Incoming Palestinian PM Ismail Haniyeh said yesterday that he was calling a special session of parliament next week to vote on the new Hamas cabinet. See story, Page 2.

A government source in Jerusalem said the United States rejected Israeli requests that it continue funding a few projects in the territories, such as the new sewage system in Hebron, saying that all contact with the Hamas government was prohibited. The United States will, however, continue funding a project to install new X-ray machines at checkpoints between Israel and the West Bank and Gaza.

James Kunder, the assistant administrator for Asia and the Near East at the U.S. Agency for International Development (USAID), arrived in Israel yesterday to discuss the formation of the Hamas government. Kunder met with representatives of Palestinian organizations that receive American aid, and is set to meet today with Israeli security officials and visit the Karni crossing near Gaza.
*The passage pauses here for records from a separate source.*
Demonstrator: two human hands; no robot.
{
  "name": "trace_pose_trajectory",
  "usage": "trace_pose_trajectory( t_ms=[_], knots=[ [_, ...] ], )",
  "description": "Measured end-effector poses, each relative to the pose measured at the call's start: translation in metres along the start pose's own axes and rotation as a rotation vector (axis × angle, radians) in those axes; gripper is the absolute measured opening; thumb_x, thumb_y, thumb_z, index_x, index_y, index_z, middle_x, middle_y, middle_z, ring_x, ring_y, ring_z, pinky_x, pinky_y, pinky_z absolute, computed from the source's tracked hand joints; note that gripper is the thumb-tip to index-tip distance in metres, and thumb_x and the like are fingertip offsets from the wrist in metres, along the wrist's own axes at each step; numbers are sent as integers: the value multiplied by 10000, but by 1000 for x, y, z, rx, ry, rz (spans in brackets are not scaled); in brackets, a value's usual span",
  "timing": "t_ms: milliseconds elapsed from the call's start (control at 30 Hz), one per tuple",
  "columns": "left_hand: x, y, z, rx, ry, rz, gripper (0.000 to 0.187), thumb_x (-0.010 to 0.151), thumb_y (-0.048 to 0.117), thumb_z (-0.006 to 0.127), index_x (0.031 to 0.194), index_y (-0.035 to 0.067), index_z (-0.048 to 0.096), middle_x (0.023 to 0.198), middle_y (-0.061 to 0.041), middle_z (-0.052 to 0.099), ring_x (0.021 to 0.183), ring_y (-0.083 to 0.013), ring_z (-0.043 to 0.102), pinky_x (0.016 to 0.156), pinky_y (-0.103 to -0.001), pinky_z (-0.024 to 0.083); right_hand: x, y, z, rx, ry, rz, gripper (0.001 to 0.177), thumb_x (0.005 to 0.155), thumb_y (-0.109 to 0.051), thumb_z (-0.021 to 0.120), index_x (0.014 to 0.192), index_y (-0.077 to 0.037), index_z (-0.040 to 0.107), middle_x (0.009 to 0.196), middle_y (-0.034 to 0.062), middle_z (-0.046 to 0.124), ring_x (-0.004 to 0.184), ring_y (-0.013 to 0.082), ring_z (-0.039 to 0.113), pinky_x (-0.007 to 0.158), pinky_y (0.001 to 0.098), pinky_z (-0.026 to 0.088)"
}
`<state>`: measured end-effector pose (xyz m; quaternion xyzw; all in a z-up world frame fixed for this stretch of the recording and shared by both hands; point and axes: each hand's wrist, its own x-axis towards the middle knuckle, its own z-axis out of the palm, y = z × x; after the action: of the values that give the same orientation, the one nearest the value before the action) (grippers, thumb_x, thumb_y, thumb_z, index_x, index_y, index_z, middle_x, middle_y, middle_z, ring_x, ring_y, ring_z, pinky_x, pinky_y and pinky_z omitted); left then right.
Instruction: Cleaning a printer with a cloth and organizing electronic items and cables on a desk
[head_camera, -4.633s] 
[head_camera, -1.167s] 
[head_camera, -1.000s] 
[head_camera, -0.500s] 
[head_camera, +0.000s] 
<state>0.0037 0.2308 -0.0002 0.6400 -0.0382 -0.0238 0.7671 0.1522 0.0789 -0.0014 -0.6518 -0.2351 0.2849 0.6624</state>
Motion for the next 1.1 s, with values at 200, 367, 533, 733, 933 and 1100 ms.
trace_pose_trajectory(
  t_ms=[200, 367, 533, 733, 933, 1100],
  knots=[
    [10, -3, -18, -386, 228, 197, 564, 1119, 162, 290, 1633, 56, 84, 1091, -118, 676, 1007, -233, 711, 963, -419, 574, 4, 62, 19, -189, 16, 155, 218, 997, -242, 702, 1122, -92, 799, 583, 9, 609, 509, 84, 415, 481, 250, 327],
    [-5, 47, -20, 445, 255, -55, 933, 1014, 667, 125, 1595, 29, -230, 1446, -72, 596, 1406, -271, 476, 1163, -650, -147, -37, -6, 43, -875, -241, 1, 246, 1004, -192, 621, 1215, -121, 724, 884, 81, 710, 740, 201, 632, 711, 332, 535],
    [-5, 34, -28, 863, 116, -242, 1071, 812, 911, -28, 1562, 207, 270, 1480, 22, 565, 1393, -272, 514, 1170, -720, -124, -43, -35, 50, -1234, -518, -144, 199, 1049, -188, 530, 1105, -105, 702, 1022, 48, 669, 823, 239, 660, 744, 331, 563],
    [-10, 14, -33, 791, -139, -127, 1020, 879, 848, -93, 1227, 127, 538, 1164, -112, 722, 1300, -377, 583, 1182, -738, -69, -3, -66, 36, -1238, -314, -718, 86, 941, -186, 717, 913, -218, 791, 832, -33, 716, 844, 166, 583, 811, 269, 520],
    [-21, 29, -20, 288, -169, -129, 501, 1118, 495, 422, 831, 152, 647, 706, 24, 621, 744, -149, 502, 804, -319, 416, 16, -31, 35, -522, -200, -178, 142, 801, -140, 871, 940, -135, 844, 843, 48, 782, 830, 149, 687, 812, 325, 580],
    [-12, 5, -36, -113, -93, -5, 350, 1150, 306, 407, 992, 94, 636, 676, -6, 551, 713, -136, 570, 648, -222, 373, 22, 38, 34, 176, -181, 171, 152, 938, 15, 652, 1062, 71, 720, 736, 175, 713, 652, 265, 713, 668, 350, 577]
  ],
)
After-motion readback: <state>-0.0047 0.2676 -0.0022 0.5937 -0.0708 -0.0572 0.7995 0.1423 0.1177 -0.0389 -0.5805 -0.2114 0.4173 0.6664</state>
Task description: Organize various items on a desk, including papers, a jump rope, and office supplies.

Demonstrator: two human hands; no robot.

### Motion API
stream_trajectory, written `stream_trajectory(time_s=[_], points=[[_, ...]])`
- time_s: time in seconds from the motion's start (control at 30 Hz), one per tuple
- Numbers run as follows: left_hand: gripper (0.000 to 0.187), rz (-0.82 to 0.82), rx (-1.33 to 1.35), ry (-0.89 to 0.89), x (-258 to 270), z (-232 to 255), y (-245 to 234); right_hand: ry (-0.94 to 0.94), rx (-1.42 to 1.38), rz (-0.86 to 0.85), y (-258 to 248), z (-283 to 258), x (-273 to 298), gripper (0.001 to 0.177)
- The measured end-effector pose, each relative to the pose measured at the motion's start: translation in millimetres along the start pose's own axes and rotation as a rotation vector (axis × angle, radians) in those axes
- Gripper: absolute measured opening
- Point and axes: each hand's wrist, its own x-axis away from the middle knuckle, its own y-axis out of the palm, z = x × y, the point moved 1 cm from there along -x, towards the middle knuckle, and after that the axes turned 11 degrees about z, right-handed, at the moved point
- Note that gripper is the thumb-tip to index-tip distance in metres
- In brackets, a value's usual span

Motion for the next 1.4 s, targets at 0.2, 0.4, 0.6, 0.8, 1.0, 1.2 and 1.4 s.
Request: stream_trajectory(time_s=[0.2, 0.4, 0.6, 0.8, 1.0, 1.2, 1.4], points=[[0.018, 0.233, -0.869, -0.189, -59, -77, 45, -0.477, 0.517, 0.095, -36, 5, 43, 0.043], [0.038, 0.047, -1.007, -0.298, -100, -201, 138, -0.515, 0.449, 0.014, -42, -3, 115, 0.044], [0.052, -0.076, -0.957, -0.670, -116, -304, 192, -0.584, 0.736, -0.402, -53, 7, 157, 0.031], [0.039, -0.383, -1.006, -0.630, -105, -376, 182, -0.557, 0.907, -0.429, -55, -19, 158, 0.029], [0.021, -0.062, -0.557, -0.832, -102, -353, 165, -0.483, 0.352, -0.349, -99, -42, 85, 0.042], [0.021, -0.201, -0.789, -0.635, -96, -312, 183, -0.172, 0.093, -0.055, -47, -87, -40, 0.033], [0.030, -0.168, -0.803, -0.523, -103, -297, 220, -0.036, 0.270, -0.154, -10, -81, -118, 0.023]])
The United States has been pressuring Israel over the last few days to reopen the crossing, despite warnings that Palestinians are planning to carry out a terror attack there. The U.S. ambassador to Israel, Richard Jones, and the U.S. security coordinator, Lieutenant General Keith Dayton, told Israeli officials that it's important to open the Karni crossing before the Hamas cabinet takes power.

Jones and Dayton said that if the crossing remains closed, Israel will be held responsible for a humanitarian crisis in the Gaza Strip, and said it was important to make sure the crossing was operating while there was still someone to talk to on the Palestinian side. They said the U.S. administration will cut off all contact with the Palestinian government after Hamas takes power.

Crisis looming

Meanwhile, the head of the UN relief agency in the Palestinian Authority warned yesterday of the risk of a humanitarian and security crisis, and urged EU countries to give a chance to a new Hamas-led government.

Karen AbuZayd, commissioner-general of the UN Relief and Works Agency, said she hoped the situation "will be corrected after the Israeli elections."